Strategy for the Programming Assignments: make it work, make it right, make it fast
As class participants work on the R Programming assignments, a variety of strategies to solve problems in R will be discussed on the Discussion Forums. Usually people are already asking questions about the "right" way to do things in R within the first few days of Week 1.
For those of you who don't have prior programming experience, I thought I'd share an old programming aphorism -- "Make it work, make it right, make if fast." Background on this programming truism may be found at http://c2.com/cgi/wiki?MakeItWorkMakeItRightMakeItFast.
Make it Work
First, take the instructions for the programming assignment and summarize them into an outline. If the assignment requires use of multiple data files, determine whether the instructions say to combine them before processing, or to process them separately. Then, for each step in the outline, identify R functions that could be used to help you solve the task at hand.
For an example of how to break down an assignment into an outline, take a look at the Designing a Solution section of my article, Breaking down pollutantmean().
If necessary, put your hacker skills to work by making Google your friend. For example, if you're trying to solve the R Programming class Assignment 1, some of the following Google queries might be helpful:
And yes, I did have to do some hacking around myself to figure out how to embed Google searches in this article.
Next, using RStudio you can then assemble parts of your program in the source window. To execute specific statements in the source window, simply highlight the rows you want to execute and press the <Run> button at the upper right of the source window. will execute the code and you can see the results in the console.
Inspect the results of your statements to see whether they are working as you expect them to do (e.g. if you expect a dataframe as output, and the result is a logical, you need to change the code).
Once you complete all the steps in the outline for a particular function, test the entire function with some test cases that call the function with various arguments, and see whether the function executes without error.

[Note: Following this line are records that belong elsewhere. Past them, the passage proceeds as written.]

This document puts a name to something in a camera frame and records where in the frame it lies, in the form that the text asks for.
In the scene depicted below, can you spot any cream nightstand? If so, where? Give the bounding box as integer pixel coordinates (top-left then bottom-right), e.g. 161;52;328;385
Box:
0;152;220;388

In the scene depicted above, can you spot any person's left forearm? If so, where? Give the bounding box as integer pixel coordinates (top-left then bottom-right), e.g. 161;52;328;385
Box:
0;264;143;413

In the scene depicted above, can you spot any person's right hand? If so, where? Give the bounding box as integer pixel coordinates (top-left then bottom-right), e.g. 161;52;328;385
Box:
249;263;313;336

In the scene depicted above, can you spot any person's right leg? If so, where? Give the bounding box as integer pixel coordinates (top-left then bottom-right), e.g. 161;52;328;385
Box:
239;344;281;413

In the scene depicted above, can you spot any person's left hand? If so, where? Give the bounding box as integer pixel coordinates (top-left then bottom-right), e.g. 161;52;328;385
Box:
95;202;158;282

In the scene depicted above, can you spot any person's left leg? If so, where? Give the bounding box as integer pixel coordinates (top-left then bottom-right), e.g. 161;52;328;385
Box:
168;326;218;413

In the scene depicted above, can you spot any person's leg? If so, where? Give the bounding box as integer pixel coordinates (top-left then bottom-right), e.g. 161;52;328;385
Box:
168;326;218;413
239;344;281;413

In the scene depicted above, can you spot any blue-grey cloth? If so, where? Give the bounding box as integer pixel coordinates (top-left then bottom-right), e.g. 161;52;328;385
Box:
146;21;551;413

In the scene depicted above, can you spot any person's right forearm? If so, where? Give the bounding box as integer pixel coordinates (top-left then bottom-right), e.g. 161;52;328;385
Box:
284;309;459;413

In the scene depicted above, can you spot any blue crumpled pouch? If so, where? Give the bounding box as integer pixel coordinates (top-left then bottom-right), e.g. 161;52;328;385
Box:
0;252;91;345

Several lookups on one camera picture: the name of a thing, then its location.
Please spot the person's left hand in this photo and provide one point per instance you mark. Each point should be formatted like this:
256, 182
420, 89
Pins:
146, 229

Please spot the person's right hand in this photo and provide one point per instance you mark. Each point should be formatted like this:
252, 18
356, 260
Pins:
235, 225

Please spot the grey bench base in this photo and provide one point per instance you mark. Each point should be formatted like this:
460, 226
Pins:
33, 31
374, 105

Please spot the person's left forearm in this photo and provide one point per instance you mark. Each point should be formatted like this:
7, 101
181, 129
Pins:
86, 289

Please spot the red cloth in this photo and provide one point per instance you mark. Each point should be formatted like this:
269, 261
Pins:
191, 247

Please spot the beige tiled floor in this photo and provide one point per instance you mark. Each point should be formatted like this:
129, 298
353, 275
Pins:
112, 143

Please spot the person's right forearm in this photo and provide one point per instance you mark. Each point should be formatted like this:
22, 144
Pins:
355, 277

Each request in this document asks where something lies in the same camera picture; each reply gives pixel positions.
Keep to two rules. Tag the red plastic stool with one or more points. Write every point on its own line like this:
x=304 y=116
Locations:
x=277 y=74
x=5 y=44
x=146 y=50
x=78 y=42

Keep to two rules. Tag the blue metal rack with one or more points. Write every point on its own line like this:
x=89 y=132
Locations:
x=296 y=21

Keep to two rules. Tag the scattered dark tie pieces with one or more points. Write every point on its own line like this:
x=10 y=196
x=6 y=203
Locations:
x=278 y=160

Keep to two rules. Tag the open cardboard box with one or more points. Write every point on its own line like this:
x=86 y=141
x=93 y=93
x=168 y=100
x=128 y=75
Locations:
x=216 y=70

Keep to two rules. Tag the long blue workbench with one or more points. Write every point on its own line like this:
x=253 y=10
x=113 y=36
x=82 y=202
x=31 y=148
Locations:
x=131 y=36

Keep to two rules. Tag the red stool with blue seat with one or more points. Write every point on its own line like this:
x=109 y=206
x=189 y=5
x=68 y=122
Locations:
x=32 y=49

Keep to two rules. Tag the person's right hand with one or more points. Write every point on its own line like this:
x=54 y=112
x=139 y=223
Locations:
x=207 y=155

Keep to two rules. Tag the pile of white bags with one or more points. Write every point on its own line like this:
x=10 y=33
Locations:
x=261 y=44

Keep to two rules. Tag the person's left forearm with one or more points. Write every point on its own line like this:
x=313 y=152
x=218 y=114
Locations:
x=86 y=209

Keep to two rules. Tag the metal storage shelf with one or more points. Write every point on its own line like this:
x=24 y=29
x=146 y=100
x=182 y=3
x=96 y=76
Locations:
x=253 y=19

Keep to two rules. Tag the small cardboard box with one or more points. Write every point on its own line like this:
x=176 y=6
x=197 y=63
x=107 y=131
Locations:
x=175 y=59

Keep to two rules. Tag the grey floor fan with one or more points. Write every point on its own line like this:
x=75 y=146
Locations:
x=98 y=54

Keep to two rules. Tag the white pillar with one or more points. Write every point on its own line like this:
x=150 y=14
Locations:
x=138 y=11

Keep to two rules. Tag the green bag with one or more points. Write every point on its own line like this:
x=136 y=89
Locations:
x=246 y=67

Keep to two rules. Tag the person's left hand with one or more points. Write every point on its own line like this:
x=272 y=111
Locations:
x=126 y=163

If yes, then you have a "working" function.
Make it Right
With working code, now you can test the function with a larger set of test cases, confirming that it produces "right" results against known results. For example, if you're trying to test
pollutantmean() on 1 file, you can independently load 1 file in the console, calculate the mean, and compare the result to a run of your
pollutantmean() function on the same file. If your tests pass, you have "made it right."
Make it Fast
Once the code produces the right results, you can profile its performance using
RProf(). Compare the code you've written to other samples of code using techniques that are known to produce faster results. Modify your code to improve its performance, while ensuring that the faster code generates the same outputs as those from the last step ("make it right").
The aphorism "make it run, make it right, make it fast" is a good process for people to use when they are learning to write programs in R. Since we're being graded on "make it right," don't worry about making it fast until you've made it right. This means that you should submit your work for grading as soon as you believe the functions produce the correct results, step by step, rather than waiting to complete everything before your first grading run. Remember, you don't get penalized for failed tests, the object is to fail quickly, and improve the solution incrementally.

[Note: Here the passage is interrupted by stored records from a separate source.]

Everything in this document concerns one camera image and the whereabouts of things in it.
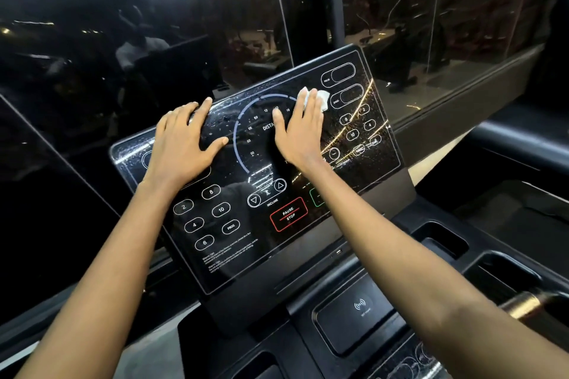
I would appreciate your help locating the person's left forearm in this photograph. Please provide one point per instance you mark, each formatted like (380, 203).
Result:
(98, 294)

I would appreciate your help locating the person's left hand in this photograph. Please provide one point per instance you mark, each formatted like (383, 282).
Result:
(182, 148)

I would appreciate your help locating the person's right forearm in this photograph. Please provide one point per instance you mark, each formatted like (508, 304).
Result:
(427, 276)

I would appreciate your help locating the black treadmill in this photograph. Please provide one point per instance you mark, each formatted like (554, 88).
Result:
(240, 223)
(524, 152)

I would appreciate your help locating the small white wipe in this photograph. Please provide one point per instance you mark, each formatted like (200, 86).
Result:
(323, 97)

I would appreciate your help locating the person's right hand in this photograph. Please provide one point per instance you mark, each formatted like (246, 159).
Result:
(304, 134)

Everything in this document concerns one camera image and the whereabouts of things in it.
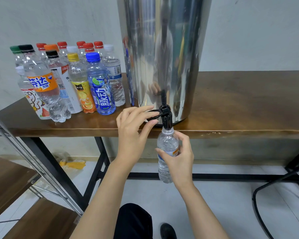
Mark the person's right hand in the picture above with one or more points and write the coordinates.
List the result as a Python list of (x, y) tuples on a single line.
[(180, 166)]

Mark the person's left hand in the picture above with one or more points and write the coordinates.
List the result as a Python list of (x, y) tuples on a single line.
[(132, 139)]

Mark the slim blue label plastic bottle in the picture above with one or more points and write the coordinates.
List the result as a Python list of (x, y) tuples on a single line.
[(167, 145)]

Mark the blue cap plastic bottle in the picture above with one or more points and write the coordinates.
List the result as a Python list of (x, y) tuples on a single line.
[(99, 89)]

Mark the white cap blue label bottle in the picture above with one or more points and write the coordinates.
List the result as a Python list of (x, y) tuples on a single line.
[(113, 72)]

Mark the yellow label plastic bottle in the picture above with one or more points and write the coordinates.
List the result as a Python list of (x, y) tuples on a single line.
[(81, 84)]

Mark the stainless steel water dispenser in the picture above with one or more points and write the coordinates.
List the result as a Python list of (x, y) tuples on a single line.
[(164, 47)]

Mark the orange label black cap bottle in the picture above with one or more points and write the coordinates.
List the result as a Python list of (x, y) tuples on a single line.
[(44, 89)]

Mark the white-cap blue-label bottle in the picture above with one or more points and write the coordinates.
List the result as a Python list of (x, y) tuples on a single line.
[(72, 49)]

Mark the green red label plastic bottle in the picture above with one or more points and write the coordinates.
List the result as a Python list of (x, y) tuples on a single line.
[(80, 43)]

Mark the white patterned label plastic bottle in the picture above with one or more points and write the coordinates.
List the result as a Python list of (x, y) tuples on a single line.
[(31, 99)]

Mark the orange cap clear plastic bottle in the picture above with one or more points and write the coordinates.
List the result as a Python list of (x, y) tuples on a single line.
[(51, 47)]

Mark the wooden metal shelf rack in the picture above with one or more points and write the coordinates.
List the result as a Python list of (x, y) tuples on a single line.
[(5, 184)]

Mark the person's left forearm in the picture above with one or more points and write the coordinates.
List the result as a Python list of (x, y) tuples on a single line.
[(102, 209)]

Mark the person's right forearm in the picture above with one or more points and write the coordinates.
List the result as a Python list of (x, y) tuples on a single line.
[(204, 216)]

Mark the person's black shoe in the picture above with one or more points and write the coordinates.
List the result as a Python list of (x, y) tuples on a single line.
[(168, 231)]

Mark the person's black trouser leg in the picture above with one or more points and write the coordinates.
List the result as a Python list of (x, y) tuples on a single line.
[(132, 222)]

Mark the yellow debris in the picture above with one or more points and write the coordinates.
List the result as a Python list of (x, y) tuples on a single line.
[(72, 164)]

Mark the black metal table frame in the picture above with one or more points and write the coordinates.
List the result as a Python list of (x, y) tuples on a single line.
[(224, 176)]

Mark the wooden stool with black frame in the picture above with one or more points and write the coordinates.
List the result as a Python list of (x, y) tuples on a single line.
[(284, 194)]

** Update for New Coursera Courseware: February 2016 **
With the implementation of the Data Science Specialization curriculum on the new Coursera platform, the process of submitting R Programming assignments has changed from the use of a submit script to manually running the tests listed in a quiz. Since a student may make up to three attempts in 8 hours and there are no penalties for "failing" a quiz, it's still advisable to submit your work for grading as soon as you complete each component of the assignment rather than waiting until all components are complete.